The records below need to come back exactly as they are, pictures omitted.

Data extract Block Start

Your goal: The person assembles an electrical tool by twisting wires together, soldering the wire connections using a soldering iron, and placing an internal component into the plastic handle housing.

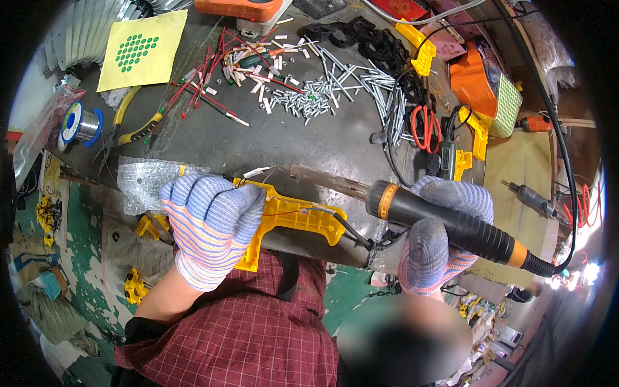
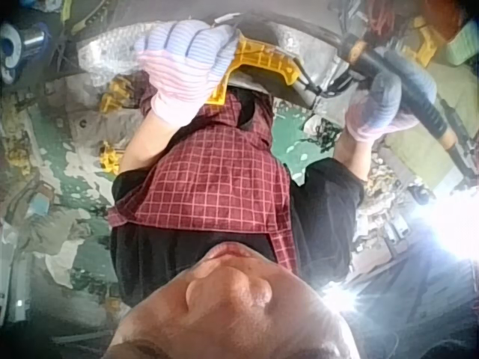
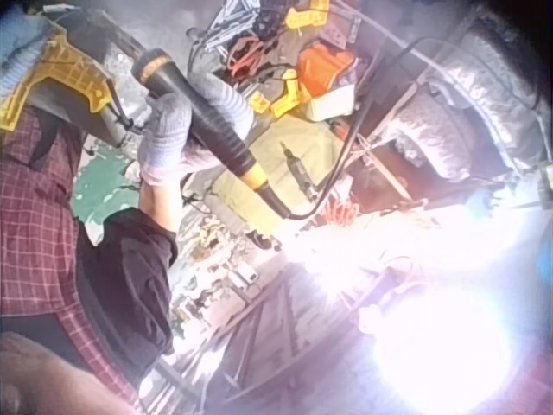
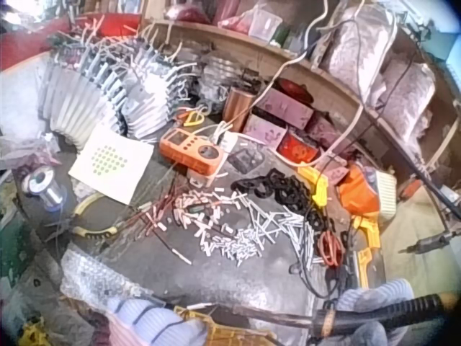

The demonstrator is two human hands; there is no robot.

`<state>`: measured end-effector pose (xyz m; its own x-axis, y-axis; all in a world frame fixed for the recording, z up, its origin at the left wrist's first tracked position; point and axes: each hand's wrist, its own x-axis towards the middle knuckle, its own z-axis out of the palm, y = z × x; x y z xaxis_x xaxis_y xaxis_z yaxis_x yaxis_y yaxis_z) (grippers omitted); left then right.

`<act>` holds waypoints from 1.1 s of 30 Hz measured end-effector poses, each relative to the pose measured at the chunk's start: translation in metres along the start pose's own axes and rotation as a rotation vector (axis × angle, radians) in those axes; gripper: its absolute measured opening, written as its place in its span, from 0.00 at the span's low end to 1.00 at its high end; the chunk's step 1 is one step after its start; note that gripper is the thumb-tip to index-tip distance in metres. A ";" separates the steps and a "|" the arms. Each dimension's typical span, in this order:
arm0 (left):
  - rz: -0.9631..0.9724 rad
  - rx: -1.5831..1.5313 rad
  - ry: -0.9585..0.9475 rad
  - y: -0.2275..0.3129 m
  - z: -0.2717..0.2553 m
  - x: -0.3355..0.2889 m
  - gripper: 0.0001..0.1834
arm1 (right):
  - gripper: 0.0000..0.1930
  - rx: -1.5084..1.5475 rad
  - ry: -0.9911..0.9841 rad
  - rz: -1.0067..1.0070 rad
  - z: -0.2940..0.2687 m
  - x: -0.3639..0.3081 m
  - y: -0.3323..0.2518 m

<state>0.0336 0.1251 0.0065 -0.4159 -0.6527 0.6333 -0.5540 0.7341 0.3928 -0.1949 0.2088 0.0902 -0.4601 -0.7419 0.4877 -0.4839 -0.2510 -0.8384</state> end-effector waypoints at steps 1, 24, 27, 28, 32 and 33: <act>-0.001 -0.012 -0.006 0.000 0.001 0.000 0.12 | 0.25 0.000 0.001 -0.001 0.001 0.000 0.000; 0.003 -0.386 -0.070 0.029 -0.025 -0.020 0.17 | 0.14 0.352 0.224 0.457 -0.058 -0.004 0.016; 0.020 -0.361 -0.044 0.030 -0.022 -0.016 0.16 | 0.14 0.374 0.155 0.456 -0.063 -0.005 0.017; 0.021 -0.362 -0.045 0.031 -0.020 -0.016 0.16 | 0.14 0.374 0.156 0.456 -0.062 -0.005 0.017; 0.024 -0.328 -0.023 0.031 -0.015 -0.016 0.16 | 0.14 0.409 0.184 0.471 -0.061 -0.006 0.018; 0.026 -0.318 -0.023 0.031 -0.015 -0.015 0.16 | 0.14 0.444 0.160 0.471 -0.062 -0.006 0.019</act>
<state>0.0331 0.1607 0.0193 -0.4452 -0.6343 0.6320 -0.2913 0.7700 0.5677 -0.2469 0.2469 0.0865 -0.6684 -0.7423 0.0464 0.1328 -0.1805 -0.9746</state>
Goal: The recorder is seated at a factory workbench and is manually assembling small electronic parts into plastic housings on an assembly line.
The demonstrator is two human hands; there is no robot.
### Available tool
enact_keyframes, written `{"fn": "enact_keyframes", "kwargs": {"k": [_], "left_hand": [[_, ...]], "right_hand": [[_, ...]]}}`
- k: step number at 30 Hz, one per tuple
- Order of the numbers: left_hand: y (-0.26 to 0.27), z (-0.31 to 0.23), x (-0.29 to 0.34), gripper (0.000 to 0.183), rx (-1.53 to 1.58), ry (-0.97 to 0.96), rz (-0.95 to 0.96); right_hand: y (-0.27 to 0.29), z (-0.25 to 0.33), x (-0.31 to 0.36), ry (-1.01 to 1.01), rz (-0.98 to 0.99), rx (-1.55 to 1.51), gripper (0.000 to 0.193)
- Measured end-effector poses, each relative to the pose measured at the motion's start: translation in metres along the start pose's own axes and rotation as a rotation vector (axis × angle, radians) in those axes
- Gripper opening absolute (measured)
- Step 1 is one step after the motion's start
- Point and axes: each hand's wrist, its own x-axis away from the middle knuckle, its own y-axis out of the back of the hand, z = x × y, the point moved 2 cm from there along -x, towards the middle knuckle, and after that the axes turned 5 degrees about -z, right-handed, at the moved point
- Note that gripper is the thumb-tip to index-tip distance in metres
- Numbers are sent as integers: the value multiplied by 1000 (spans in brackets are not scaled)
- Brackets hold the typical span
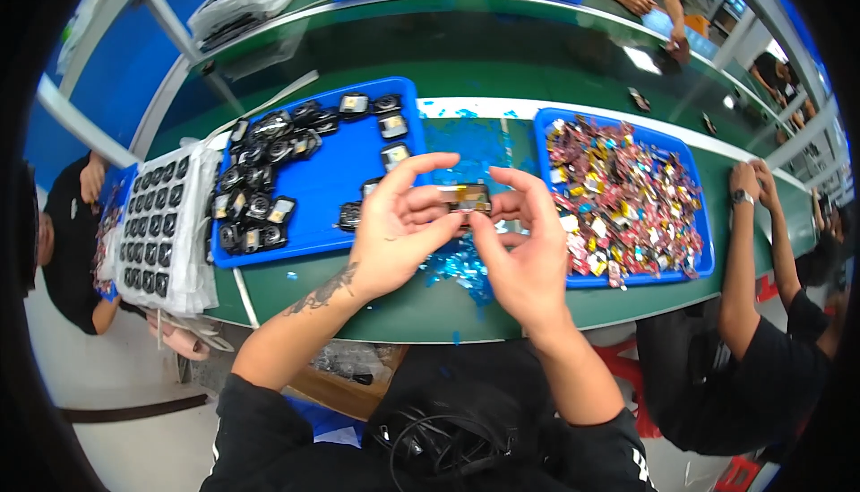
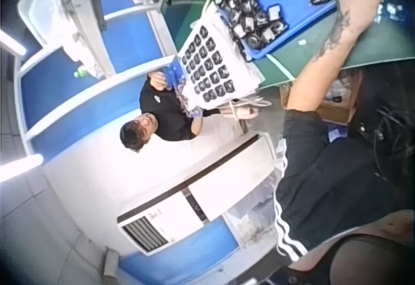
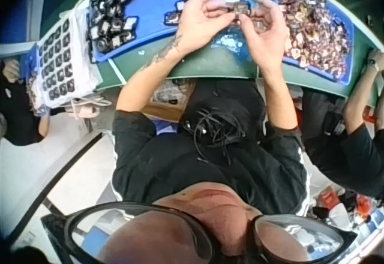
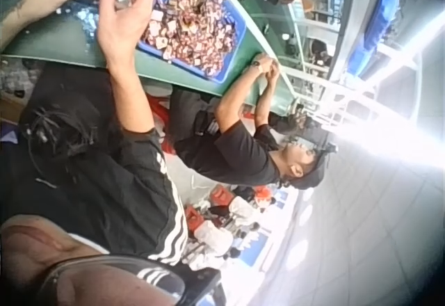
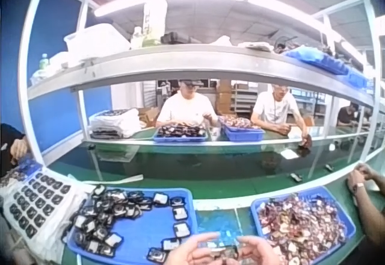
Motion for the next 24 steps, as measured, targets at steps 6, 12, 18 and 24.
{"fn": "enact_keyframes", "kwargs": {"k": [6, 12, 18, 24], "left_hand": [[68, -27, -22, 30, -1399, -407, -277], [94, 7, -22, 28, -1474, -489, -175], [76, -20, -26, 19, -1236, -192, -320], [55, -6, -30, 13, -72, -103, -232]], "right_hand": [[-7, 7, -118, -6, 254, 82, 42], [-32, -83, -252, -174, 10, 381, 46], [-32, -85, -241, -60, -61, 844, 47], [-45, -4, -154, 52, 480, 174, 27]]}}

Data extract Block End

** Result for this task **
Your goal: The person assembles an electrical tool by twisting wires together, soldering the wire connections using a soldering iron, and placing an internal component into the plastic handle housing.


The demonstrator is two human hands; there is no robot.

`<state>`: measured end-effector pose (xyz m; its own x-axis, y-axis; all in a world frame fixed for the recording, z up, its origin at the left wrist's first tracked position; point and axes: each hand's wrist, its own x-axis towards the middle knuckle, its own z-axis out of the palm, y = z × x; x y z xaxis_x xaxis_y xaxis_z yaxis_x yaxis_y yaxis_z) (grippers omitted); left then right.

`<act>` holds waypoints from 1.1 s of 30 Hz measured end-effector poses, each relative to the pose measured at the chunk's start: translation in metres along the start pose's own axes and rotation as a rotation vector (axis × angle, radians) in those axes; gripper: its absolute measured opening, written as its place in its span, from 0.00 at the span's low end to 1.00 at its high end; the chunk's step 1 is one step after its start; note that gripper is the thumb-tip to index-tip distance in metres. A ";" separates the steps and a "|" the arms. Each dimension's typical span, in this order:
arm0 (left):
  - rz: -0.9631..0.9724 rad
  - rx: -1.5831..1.5313 rad
  - ry: -0.9585..0.9475 rad
  - y: -0.2275..0.3129 m
  - z: -0.2717..0.2553 m
  - x: -0.3355..0.2889 m
  - gripper: 0.0001..0.1834
arm1 (right):
  - gripper: 0.0000..0.1930
  - rx: -1.5084..1.5475 rad
  - ry: -0.9911..0.9841 rad
  - rz: -1.0067..1.0070 rad
  - z: -0.2940..0.2687 m
  - x: -0.3639..0.3081 m
  - y: -0.3323..0.2518 m

<state>0.0336 0.1251 0.0065 -0.4159 -0.6527 0.6333 -0.5540 0.7341 0.3928 -0.1949 0.2088 0.0902 -0.4601 -0.7419 0.4877 -0.4839 -0.2510 -0.8384</state> end-effector waypoints at steps 1, 24, 27, 28, 32 and 33: <act>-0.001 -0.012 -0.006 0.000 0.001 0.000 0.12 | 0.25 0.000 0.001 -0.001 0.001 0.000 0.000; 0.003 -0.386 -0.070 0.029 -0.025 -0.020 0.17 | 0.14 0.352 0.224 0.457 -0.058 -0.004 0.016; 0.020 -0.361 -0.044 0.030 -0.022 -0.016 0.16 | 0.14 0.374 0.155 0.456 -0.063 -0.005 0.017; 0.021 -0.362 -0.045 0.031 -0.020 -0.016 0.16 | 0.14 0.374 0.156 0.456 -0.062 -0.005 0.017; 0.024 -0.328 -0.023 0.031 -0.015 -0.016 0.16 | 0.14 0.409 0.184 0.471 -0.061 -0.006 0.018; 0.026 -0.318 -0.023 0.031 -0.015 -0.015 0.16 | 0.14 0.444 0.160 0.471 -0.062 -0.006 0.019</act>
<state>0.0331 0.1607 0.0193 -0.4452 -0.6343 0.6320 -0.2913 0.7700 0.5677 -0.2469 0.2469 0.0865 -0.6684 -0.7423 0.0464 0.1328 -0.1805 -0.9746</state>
Goal: The recorder is seated at a factory workbench and is manually assembling small electronic parts into plastic housings on an assembly line.
The demonstrator is two human hands; there is no robot.
### Available tool
enact_keyframes, written `{"fn": "enact_keyframes", "kwargs": {"k": [_], "left_hand": [[_, ...]], "right_hand": [[_, ...]]}}`
- k: step number at 30 Hz, one per tuple
- Order of the numbers: left_hand: y (-0.26 to 0.27), z (-0.31 to 0.23), x (-0.29 to 0.34), gripper (0.000 to 0.183), rx (-1.53 to 1.58), ry (-0.97 to 0.96), rz (-0.95 to 0.96); right_hand: y (-0.27 to 0.29), z (-0.25 to 0.33), x (-0.31 to 0.36), ry (-1.01 to 1.01), rz (-0.98 to 0.99), rx (-1.55 to 1.51), gripper (0.000 to 0.193)
- Measured end-effector poses, each relative to the pose measured at the motion's start: translation in metres along the start pose's own axes and rotation as a rotation vector (axis × angle, radians) in those axes
- Gripper opening absolute (measured)
- Step 1 is one step after the motion's start
- Point and axes: each hand's wrist, its own x-axis away from the middle knuckle, its own y-axis out of the back of the hand, z = x × y, the point moved 2 cm from there along -x, towards the middle knuckle, and after that the axes turned 5 degrees about -z, right-handed, at the moved point
- Note that gripper is the thumb-tip to index-tip distance in metres
- Numbers are sent as integers: the value multiplied by 1000 (spans in brackets are not scaled)
- Brackets hold the typical span
Motion for the next 24 steps, as measured, targets at steps 6, 12, 18 and 24.
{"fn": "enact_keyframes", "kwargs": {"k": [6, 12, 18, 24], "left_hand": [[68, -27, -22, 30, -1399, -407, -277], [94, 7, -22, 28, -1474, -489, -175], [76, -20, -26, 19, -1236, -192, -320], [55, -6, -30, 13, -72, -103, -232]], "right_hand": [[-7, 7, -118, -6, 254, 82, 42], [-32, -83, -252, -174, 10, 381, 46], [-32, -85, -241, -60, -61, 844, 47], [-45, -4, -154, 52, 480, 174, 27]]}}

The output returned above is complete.